分析称美对华经贸限制与关税政策引发全球竞争震荡

Asia Times 亚洲评论媒体,涉华与地区战略分析密集
分析称美对华经贸限制与关税政策引发全球竞争震荡
摘要
《亚洲时报》刊文指出,所谓的“中国冲击2.0”正因美方持续加征关税及限制中资科技企业而加速。文章分析称,美方通过激进政策试图剥离中国在电动汽车等新兴领域的优势,但这种战略对抗正迫使中方加速自主化布局,并引发全球产业链的系统性重组。此种竞争态势已超出纯经济范畴,成为大国安全博弈的重要组成部分,直接影响亚太乃至全球的安全环境。
中文译文

东京——除了扰乱全球经济的关税、战争和通货膨胀外,美国的企业巨头们正在苦恼于一个新问题:下一个被“比亚迪化”(BYD-ed)的科技公司会是谁?这里指的是中国电动汽车巨头,它已经超越了埃隆·马斯克的特斯拉及其同行,成为全球第一。

认为这家深圳电动汽车公司只是个例的想法,自那以后已被“DeepSeek冲击”所消解。这一冲击扰乱了人工智能领域,此外还有一系列其他的创业成功案例,从地平线机器人到自动驾驶公司轻舟智航(Qcraft)。

但随着2026年的展开,当美国总统唐纳德·特朗普将贸易战置于投资提升美国技术水平之上时,尽管面临特朗普的关税和贸易限制,中国正不动声色地夺取全球市场份额。

得益于习近平在2015年启动的“中国制造2025”计划,这并非宣传辞令,而是经济现实。而这最新一波的“中国冲击”,即日益为人所知的“中国冲击2.0”,正成为各地公司董事会谈论的话题。

原因在于:11年后,习近平努力扩张中国在电动汽车、人工智能、电池、生物技术、可再生能源、机器人、半导体和其他未来技术领域版图的成果,正越来越多地出现在西方媒体的头条。

正如野村控股的经济学家罗伯·苏巴拉曼(Rob Subbaraman)所解释的,最初的“中国冲击”是指中国在2001年加入世界贸易组织后,出口激增引发的划时代动荡。随后的外商直接投资流入,帮助将中国的廉价劳动力转化为“世界工厂”。

美国企业界突然意识到,中国制造的消费品在西方已变得无处不在。到2017年特朗普1.0总统任期开始时,中国占美国商品进口总额的22%。苏巴拉曼解释说,虽然这种动态有助于平抑全球通胀,但它“掏空了其制造业,导致了大量失业”。

自那以后,“中国……”

英文原文
收起原文

TOKYO — On top of the tariffs, wars and inflation upending the global economy, US chieftains are grappling with a new question: which tech companies might get “BYD-ed” next? The reference here is to the Chinese electric-vehicle juggernaut that’s zoomed past Elon Musk’s Tesla and its peers to become No. 1 globally.

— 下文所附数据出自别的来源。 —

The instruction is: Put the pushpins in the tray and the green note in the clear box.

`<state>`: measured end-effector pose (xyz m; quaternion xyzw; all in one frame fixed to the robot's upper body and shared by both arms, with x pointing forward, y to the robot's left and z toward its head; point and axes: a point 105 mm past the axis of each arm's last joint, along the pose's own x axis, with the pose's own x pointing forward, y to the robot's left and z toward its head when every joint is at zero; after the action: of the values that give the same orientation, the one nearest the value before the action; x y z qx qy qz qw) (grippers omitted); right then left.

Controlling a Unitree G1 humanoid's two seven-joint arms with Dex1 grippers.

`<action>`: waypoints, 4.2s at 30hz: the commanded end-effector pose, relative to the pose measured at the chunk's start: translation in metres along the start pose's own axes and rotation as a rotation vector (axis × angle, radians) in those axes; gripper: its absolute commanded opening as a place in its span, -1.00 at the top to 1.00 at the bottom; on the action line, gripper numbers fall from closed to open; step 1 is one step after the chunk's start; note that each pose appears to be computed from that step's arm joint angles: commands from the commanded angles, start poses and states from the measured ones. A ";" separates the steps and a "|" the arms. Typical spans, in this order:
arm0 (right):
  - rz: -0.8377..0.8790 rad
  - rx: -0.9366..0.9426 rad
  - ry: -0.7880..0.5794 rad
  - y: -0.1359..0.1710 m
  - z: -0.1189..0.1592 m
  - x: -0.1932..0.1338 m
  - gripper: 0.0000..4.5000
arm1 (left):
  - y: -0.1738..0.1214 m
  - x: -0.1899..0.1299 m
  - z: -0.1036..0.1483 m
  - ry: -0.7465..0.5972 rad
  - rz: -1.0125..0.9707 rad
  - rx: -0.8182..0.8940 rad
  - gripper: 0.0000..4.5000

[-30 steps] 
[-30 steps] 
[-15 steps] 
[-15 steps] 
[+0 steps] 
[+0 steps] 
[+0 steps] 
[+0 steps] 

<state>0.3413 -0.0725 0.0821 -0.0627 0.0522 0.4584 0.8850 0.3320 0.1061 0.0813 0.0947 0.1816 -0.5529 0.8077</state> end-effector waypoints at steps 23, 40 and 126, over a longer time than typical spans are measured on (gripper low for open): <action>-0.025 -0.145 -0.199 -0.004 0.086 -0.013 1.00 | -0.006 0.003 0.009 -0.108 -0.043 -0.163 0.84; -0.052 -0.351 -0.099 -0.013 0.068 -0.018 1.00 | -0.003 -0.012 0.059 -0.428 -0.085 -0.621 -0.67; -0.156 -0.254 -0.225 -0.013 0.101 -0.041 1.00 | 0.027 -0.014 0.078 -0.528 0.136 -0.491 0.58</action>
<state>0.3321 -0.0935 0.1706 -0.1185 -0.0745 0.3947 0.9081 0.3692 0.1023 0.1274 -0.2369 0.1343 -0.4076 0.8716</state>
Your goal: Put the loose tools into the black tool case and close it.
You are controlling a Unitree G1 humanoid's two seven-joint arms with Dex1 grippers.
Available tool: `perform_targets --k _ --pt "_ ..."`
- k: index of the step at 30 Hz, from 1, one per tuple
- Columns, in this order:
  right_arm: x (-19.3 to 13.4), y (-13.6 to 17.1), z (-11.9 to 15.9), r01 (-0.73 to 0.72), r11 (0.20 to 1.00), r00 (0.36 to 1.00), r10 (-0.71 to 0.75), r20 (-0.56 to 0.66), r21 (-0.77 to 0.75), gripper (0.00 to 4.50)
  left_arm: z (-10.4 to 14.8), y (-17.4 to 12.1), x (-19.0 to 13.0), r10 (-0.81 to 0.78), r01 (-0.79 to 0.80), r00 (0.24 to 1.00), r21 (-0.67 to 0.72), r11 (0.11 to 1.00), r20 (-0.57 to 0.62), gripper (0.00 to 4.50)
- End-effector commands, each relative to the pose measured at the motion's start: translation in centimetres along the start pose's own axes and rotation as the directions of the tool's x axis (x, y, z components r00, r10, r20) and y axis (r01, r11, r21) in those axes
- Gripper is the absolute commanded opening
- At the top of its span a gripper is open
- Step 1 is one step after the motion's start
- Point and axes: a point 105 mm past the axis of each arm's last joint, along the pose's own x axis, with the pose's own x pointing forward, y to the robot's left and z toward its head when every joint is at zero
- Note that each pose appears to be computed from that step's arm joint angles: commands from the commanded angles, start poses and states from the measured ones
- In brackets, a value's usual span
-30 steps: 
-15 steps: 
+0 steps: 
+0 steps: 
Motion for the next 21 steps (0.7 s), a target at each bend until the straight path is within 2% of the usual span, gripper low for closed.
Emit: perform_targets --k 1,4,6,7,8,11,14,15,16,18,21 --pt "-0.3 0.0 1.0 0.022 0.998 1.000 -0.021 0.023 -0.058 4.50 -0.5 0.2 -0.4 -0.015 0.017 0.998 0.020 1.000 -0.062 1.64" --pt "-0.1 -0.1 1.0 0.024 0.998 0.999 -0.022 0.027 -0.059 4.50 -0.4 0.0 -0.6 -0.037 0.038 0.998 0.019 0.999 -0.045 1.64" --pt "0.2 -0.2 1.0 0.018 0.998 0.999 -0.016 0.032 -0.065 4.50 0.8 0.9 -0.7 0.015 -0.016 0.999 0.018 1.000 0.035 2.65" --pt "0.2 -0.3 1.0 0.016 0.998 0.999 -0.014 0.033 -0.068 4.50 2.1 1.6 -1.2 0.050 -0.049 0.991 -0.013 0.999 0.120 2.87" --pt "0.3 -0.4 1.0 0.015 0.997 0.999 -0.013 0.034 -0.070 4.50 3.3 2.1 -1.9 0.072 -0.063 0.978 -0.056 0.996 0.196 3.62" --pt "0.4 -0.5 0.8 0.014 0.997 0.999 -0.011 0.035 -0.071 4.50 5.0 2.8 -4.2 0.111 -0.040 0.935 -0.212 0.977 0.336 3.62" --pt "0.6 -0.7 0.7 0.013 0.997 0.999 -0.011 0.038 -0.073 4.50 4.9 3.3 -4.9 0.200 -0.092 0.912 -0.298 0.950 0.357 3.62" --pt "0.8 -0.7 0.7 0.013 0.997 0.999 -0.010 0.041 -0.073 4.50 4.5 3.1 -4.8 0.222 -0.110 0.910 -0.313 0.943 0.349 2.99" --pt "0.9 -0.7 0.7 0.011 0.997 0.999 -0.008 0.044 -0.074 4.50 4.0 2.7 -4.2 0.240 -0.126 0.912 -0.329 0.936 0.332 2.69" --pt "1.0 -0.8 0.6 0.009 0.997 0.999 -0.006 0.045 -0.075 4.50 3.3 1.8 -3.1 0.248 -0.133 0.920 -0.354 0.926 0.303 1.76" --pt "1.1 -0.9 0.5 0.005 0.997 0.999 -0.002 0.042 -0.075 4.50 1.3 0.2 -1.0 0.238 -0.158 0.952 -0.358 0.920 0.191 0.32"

The idea that the Shenzhen EV company was an aberration has since been dispelled by the “DeepSeek shock,” which disrupted the artificial intelligence realm, and by a number of other startup successes, from Horizon Robotics to autonomous vehicle shop Qcraft.

But as 2026 unfolds, and US President Donald Trump prioritizes trade wars over investing in raising America’s tech game, China is not so quietly grabbing market share around the globe despite Trump’s tariffs and trade curbs.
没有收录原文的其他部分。